Does NDRange affect performance?

Hello.

I thought that the grid dimensions used for the NDRange when launching a kernel was just a practical issue, but that it did not affect to the kernel execution time. Nevertheless I performed some tests on a NVIDIA GTX285 that do not agree with this. I implemented a trivial kernel that reads a vector of 2**20 items from global memory.

Code for one-dimensional NDRange:


unsigned int tid = get_global_id(0);
register x = data[tid];


unsigned int tid = get_global_id(0) * get_global_size(1) + get_global_id(1);
register x = data[tid];

I compiled the code with -cl-opt-disable option.

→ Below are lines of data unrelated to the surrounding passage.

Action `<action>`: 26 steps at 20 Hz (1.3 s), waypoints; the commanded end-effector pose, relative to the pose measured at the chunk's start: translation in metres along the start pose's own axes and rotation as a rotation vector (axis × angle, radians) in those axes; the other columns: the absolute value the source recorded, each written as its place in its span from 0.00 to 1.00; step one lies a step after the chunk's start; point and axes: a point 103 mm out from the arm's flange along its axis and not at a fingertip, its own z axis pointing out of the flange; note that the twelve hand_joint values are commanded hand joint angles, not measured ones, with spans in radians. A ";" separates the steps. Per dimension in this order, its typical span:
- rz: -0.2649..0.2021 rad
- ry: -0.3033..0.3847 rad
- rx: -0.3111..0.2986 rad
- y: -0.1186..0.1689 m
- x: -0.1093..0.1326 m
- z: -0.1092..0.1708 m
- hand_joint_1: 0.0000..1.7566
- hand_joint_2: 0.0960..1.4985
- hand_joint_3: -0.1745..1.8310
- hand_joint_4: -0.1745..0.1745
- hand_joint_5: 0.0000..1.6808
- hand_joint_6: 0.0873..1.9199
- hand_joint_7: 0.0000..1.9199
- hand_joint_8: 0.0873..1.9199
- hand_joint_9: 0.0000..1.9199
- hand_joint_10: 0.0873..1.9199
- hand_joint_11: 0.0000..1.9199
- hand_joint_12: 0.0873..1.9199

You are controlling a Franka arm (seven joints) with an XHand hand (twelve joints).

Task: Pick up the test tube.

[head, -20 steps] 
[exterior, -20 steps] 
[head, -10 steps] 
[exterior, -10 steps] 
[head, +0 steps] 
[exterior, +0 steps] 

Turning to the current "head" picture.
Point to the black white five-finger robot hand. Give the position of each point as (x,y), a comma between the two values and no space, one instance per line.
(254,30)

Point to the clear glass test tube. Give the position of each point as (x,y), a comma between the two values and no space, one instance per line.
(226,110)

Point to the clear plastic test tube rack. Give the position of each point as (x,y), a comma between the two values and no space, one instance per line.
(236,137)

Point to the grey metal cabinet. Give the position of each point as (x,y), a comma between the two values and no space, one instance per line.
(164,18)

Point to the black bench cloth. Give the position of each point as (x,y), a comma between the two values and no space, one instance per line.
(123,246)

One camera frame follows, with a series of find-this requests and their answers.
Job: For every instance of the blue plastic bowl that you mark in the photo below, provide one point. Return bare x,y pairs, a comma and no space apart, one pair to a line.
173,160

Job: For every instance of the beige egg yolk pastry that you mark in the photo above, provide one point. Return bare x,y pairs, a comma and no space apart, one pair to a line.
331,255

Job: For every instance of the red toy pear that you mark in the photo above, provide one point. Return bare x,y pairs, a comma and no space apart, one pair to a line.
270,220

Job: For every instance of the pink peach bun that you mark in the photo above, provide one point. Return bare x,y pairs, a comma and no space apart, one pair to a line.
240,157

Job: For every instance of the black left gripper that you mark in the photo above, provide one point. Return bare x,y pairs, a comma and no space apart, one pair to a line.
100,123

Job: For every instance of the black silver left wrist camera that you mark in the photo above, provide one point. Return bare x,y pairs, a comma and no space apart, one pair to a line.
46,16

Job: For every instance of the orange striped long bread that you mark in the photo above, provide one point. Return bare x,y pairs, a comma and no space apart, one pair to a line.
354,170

I launched the kernel many times, always with 1x512 threads in each work-group and different NDRange dimensions, but always the same global size (1x220, 2x219 4x218,…,2048x29). The execution time is lower for the extreme values (217 ms.) and higher for the central ones (232 ms. for 16x2**16) (each time the timing is averaged over 256 executions and computed with opencl events).

Moreover, the execution of a one-dimensional NDRange of 2048 work-groups of 512 threads each is much faster (101 ms.) than a two-dimensional one of dimensions 1x2**20.

If I read the data many times from the kernel (adding a loop) the differences between the two-dimensional versions are even higher, but the difference between the one-dimensional and the two-dimensional is neglible.

Does it make sense? Am I ignoring something?

Thank you for your help.

The local range has a direct affect on execution, if you’re not specifying it explicitly then the opencl runtime is just making one up to fit the problem, and since it has less information about what your kernel is doing, it might not make a good guess.

But I suspect your main issue is your column-major matrix access.

In all current cards, work items are assigned to hardware threads/wavefronts in row-major order: i…e x first, then y, etc. If you’re using column-major order you’re threads will be accessing memory in an very much less than ideal fashion.

i…e any indexing for global memory should be global_id(0) + global_id(1) * global_size(0), etc. local store can sometimes be used to re-arrange the data if that isn’t what you need, or if you need both row and column accessing one can use images.

Sorry if I’m not clear, but I’m used to CUDA and sometimes I mix both terminologies. In my test I fixed the local range to 1x512, so I think it should not affect the results.

I agree that the accessing pattern (row or column major order) must affect the results, but I actually tried both versions and the results were better for the pattern I showed. If I change the access pattern as you suggested [global_id(0) + global_id(1) * global_size(0)], the results do not change for 1x220, but are much worse in other cases. The worst case is for 16x216 with 554 ms.

For the version that performs many reads (50) in a loop in the kernel, the same fact occurs: The access time with your suggested pattern is much greater.

I think that the differences for the one-dimensional and two-dimensional cases can come from the multiplication and the sum that must be performed to compute the ‘tid’ variable. This would explain why the difference disappears when I perform a loop of 50 memory reads in the kernel.

In any case, I cannot explain why a 16x216 NDRange performs much worse than a 1x220 one (e.g. 3300 ms. vs. 5850 ms. if I do 50 iterations in the kernel).

Does anyone have any clue? Can anyone confirm how the threads are arranged in warp/wavefronts on a two-dimensional NDRange?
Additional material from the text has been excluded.